Student Insurance Debt By the Numbers

Everyone knows these days that student insurance debt is a pressing issue. Millions of young college graduates drop out of school and face huge debt burdens and an inability to find high-paying jobs to pay off those debts. The economy is unable to support the graduate population, and with student insurance debt unresolved in bankruptcy, many find themselves unable to work their way out of their debt burden.

National Student Insurance $1 Trillion

The latest estimates put US student insurance debt at just under $1 trillion or about $1 trillion, depending on the source of the information. The average college graduate owes more than $26,000 in insurances by the time they earn their diploma.

Some people blame the ease of availability of federal funds for these numbers, while some point to factors such as for-profit institutions offering high-interest insurances to potential candidates and use of recruitment techniques with misleading information about job availability for graduates.

Federal student insurances are available to anyone applying to attend college, a fact that some experts have cited as a major source of individual student insurance debt problems. Although federal student insurance debt is not rechargeable in bankruptcy, it does have a variety of built-in protections such as deferment and forbearance, as well as income-based repayment options for those struggling to make payments. In addition, the Fed rate has been set at a manageable rate for some time, although recent legislation could be put in place to increase it.

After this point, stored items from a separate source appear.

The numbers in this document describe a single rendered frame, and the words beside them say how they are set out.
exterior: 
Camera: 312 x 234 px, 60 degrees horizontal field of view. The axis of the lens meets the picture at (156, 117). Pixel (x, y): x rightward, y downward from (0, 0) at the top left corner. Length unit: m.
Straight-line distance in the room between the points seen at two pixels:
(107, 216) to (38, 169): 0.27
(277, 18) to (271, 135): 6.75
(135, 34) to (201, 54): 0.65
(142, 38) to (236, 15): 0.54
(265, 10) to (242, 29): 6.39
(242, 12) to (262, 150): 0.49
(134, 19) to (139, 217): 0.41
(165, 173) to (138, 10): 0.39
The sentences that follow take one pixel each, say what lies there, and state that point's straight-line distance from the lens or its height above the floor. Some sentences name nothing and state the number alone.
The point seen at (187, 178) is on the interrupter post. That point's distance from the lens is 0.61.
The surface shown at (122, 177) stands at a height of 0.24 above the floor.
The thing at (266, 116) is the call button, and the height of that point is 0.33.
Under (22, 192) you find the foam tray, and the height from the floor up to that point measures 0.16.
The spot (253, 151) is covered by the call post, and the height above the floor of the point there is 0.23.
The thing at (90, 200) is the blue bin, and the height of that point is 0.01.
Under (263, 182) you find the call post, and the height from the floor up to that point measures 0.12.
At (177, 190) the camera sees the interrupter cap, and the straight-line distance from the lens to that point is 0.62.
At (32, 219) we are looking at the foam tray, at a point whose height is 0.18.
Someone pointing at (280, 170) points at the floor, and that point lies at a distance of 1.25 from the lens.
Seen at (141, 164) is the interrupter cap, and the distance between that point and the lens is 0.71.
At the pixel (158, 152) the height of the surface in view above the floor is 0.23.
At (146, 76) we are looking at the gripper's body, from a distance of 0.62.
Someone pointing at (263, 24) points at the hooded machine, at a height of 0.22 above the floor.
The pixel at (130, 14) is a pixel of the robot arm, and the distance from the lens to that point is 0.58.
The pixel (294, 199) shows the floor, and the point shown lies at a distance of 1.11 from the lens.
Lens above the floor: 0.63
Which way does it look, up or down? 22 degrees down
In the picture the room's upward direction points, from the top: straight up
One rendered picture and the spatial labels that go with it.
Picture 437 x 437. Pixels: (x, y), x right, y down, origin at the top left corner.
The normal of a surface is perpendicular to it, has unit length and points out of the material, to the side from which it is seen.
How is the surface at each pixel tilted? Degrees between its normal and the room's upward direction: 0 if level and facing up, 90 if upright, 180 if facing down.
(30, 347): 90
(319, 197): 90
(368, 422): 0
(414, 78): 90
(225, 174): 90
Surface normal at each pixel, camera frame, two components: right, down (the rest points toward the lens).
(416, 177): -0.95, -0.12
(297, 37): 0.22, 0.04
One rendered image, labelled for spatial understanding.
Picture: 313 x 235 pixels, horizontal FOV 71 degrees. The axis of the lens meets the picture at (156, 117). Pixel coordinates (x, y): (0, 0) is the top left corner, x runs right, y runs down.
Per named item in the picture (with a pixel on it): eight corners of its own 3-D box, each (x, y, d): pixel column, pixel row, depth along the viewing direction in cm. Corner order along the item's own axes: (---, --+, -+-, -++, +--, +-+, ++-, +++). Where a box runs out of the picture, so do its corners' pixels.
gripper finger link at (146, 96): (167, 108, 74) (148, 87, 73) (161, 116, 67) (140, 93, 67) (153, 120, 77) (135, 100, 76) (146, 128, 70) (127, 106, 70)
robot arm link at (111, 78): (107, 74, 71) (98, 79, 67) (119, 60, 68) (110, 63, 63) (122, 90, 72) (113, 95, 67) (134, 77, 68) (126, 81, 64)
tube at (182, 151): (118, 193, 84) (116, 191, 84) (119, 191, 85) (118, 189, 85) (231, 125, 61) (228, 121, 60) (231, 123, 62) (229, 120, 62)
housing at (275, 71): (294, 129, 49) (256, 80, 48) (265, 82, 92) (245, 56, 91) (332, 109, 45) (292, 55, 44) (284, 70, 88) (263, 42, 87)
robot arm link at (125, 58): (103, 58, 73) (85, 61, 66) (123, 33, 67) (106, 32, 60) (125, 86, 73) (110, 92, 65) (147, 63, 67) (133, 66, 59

The main point of contention was the high-interest private insurances that companies made to borrowers in graduate schools and enrollment in for-profit institutions. These high-interest insurances don’t have the same built-in protection that federally backed insurances do, yet they are still not irrevocable in the event of bankruptcy. What this means is that students of higher education and for-profit institutions often graduate with student insurance debt at interest rates well above federal levels, with none of the income-based protections that federal insurances boast. These graduates are denied the bankruptcy protection afforded to other insurances of this type, such as credit card debt, to which private student insurance debt is closely related. The upshot of all this is that there are a growing number of people who are unable to find the kinds of job opportunities their degrees should offer them, and also unable to get any debt relief, which can quickly threaten to sink them.

Many experts are actively lobbying to fix this problem, and we hope that a solution to this problem will come in the near future.